Tuesday, June 11, 2013

My third attendance of PLDI

Hi, I'm Nick Johnson from Princeton University.  This will be my third time attending PLDI.  You may have met me in San Jose in 2011, or heard my talk in Beijing in 2012.  This year, I will present "Fast Condensation of the Program Dependence Graph," which I authored with Taewook Oh, Ayal Zaks and my advisor, Professor David August.

Presently, Princeton is closed, so I thought I'd take the opportunity to write a blog post.

I really like PLDI.  Why?  Just like its name (PL+DI), I think it strikes a great balance between programming language (PL) research and the hard evaluation that you can only achieve through design and implementation (DI).  Together, PL adds principle to DI, and DI focuses PL.  It's like beautiful math mixed with applications of consequence.
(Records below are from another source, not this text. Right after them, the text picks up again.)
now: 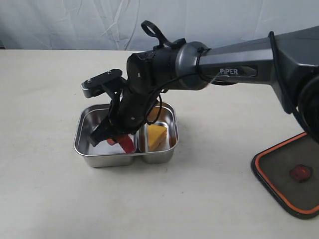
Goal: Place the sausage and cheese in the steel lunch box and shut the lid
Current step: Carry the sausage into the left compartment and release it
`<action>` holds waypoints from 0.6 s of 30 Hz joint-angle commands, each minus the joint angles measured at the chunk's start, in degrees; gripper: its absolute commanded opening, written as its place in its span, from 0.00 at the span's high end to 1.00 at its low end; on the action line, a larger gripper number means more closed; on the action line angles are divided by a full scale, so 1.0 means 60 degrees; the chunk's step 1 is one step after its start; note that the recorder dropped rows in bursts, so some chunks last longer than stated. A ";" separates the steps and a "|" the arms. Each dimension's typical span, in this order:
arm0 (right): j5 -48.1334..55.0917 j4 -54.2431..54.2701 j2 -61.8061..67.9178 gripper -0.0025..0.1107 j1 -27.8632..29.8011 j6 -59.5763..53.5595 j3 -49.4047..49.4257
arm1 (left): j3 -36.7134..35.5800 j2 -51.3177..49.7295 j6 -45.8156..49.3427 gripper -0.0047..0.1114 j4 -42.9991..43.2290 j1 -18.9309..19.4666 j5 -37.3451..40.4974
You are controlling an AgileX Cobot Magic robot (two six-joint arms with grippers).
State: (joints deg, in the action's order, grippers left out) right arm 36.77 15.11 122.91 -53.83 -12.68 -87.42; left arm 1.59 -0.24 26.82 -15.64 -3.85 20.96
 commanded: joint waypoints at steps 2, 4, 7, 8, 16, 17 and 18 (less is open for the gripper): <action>0.0413 -0.0115 -0.0361 0.33 0.0027 0.0868 -0.0061 | -0.0017 0.0040 -0.0041 0.96 -0.0030 0.0048 -0.0053; 0.0751 -0.0256 -0.0648 0.41 0.0064 0.0882 -0.0061 | -0.0017 0.0040 -0.0041 0.96 -0.0030 0.0048 -0.0053; 0.1626 -0.0323 -0.1244 0.54 0.0110 0.0882 -0.0061 | -0.0017 0.0040 -0.0041 0.96 -0.0030 0.0048 -0.0053; 0.2052 -0.0414 -0.1499 0.57 0.0110 0.0908 -0.0061 | -0.0017 0.0040 -0.0041 0.96 -0.0030 0.0048 -0.0053; 0.4548 -0.4715 -0.3844 0.60 0.0397 0.3877 0.1274 | -0.0017 0.0040 -0.0041 0.96 -0.0026 0.0048 -0.0072; 0.4548 -0.5094 -0.4220 0.60 0.0620 0.4300 0.1810 | -0.0017 0.0040 -0.0041 0.96 -0.0026 0.0048 -0.0072; 0.4438 -0.5234 -0.4505 0.60 0.0897 0.4493 0.2274 | -0.0017 0.0040 -0.0041 0.96 -0.0026 0.0048 -0.0072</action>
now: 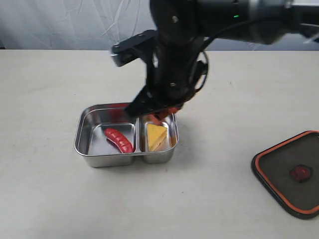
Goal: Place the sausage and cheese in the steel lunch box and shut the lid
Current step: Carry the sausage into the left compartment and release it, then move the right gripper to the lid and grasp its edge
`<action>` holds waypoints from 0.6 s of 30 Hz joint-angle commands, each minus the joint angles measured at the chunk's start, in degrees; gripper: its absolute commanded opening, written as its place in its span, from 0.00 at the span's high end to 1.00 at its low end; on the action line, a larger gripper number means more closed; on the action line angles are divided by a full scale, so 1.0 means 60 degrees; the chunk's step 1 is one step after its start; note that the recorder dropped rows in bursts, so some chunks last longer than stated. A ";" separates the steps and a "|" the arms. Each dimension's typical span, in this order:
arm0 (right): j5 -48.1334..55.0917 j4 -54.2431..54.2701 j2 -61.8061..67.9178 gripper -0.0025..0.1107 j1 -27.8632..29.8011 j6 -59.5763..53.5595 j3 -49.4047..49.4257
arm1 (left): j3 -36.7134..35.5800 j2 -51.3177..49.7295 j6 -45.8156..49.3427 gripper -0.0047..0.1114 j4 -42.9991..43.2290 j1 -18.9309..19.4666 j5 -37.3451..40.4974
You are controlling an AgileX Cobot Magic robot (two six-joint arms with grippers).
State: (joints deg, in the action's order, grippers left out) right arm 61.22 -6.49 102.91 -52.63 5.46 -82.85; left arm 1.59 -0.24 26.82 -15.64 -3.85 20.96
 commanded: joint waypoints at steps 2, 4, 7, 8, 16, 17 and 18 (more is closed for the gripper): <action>-0.0238 -0.1591 -0.1873 0.60 0.1386 0.1531 0.2790 | -0.0017 0.0040 -0.0041 0.96 -0.0026 0.0048 -0.0072; -0.1208 -0.1572 -0.2366 0.60 0.2109 0.1636 0.4066 | -0.0017 0.0040 -0.0041 0.96 -0.0026 0.0048 -0.0072; -0.2157 -0.1180 -0.2481 0.60 0.2915 0.1768 0.5348 | -0.0017 0.0040 -0.0041 0.96 -0.0026 0.0048 -0.0072; -0.2322 -0.1121 -0.2405 0.60 0.3054 0.1768 0.5651 | -0.0017 0.0040 -0.0041 0.96 -0.0026 0.0048 -0.0072; -0.3705 -0.1230 -0.1233 0.60 0.3336 0.2571 0.6347 | -0.0017 0.0040 -0.0041 0.96 -0.0026 0.0048 -0.0072; -0.3966 -0.1294 -0.1070 0.60 0.3336 0.2683 0.6347 | -0.0017 0.0040 -0.0041 0.96 -0.0026 0.0048 -0.0072; -0.4136 -0.1311 -0.0911 0.60 0.3336 0.2806 0.6347 | -0.0017 0.0040 -0.0041 0.96 -0.0026 0.0048 -0.0072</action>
State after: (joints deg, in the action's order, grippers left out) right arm 40.20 -13.62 95.26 -32.89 20.25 -45.00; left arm 1.59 -0.24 26.82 -15.64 -3.85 20.92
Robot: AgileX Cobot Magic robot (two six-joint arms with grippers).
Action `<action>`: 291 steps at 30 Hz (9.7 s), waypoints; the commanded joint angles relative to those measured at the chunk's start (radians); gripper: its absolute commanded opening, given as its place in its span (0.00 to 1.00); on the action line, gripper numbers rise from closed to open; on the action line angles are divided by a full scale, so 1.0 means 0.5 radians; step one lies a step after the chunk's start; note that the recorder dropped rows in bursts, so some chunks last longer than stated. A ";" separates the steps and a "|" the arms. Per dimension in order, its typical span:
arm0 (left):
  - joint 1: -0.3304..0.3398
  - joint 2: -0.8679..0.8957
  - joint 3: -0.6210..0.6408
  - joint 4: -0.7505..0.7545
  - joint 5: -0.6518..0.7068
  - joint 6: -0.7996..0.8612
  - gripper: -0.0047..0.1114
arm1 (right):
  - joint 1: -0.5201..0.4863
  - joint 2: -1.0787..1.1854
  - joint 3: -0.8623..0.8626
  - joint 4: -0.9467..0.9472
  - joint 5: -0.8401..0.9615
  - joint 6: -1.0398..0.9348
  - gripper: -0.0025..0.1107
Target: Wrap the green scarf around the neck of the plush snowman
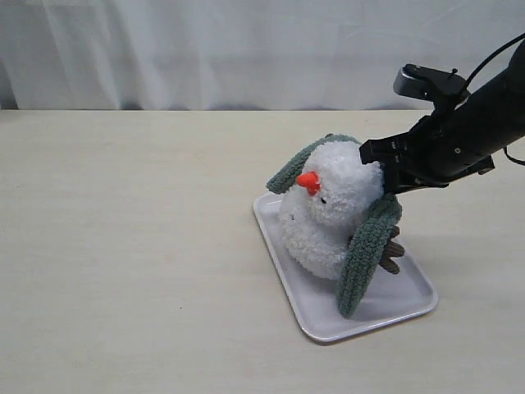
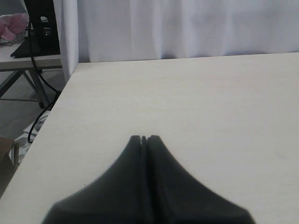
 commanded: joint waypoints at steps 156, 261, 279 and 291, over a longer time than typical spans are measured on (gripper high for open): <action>0.000 -0.005 0.004 0.002 -0.023 0.000 0.04 | 1.243 1.278 -1.598 -2.116 0.978 -0.011 0.48; 0.000 -0.005 0.004 0.002 -0.023 0.000 0.04 | 1.346 0.112 -1.143 -1.129 0.978 0.335 0.45; 0.000 -0.005 0.004 0.002 -0.023 0.000 0.04 | 1.343 -0.858 1.142 -1.588 -0.592 1.754 0.45; 0.000 -0.005 0.004 0.002 -0.023 0.000 0.04 | 1.343 -0.483 1.259 -2.820 -0.956 2.986 0.45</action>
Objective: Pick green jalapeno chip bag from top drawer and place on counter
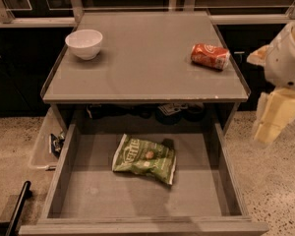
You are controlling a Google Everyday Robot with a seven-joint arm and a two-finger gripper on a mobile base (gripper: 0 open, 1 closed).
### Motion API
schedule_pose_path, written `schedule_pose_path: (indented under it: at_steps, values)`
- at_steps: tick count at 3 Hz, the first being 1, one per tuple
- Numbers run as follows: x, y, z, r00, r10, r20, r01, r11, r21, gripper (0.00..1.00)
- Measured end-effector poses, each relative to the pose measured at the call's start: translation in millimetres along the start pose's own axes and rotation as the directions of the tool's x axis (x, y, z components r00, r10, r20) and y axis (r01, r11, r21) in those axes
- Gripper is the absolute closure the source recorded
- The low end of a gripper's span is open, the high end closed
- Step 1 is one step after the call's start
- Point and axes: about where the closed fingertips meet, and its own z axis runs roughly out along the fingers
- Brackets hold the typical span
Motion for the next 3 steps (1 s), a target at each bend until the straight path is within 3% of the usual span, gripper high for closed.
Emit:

You'll consistently find great papers at PLDI.

A conference, of course, is not just about the research but also about the attendees.  At PLDI, you meet representatives of academia, private research and industry whose expertise range from architecture to PL.  It's a really fun conference.  If you're a grad student and this is your first attendence, I highly recommend you meet as many new people as you can.

I'm looking forward to visiting Seattle, as I haven't been there in at least a year.  A friend of mine recommends kayaking in the arboretum near UW.  Find me at PLDI and let me know if you'd like to join.

Cheers

Sunday, June 2, 2013

First time PLDI Attendee

Hello!

  My name is Michael Shah, and I will be attending PLDI 2013 in Seattle, Washington this year!  I am quite excited to be attending this conference for the first time.  I have recently completed my Masters degree in Computer Science Engineering at Tufts University, and I will begin working on a Ph.D. in the Fall of 2013.
  I am looking forward to attending PLDI, because it is a conference that brings together the top researchers and practitioners from around the world into one location.  It will be very valuable to hear the talks in fields I am researching in as well as other fields of research that are brand new to me.  I hope these talks will help unveil key research questions in the future, as well as help me develop my skills as a researcher.  I hope to be able to interact with many of the speakers and others in attendance to learn about their research.  I further hope that these interactions can lead to collaborations between my research group and others who want to pursue mutually exciting opportunities!
  I am also very much looking forward to being able to present work of my own during the Fun and Interesting Thoughts session.  It is not often I will have such a great forum of listeners, so I am very much looking forward to their constructive feedback and questions.  The challenge for me, will be how to structure a talk that is both engaging and can provoke some of the sharpest minds with interesting thoughts.
  In my next entry, I will follow up with more thoughts on the conference and my personal preparation on achieving the most possible from this conference.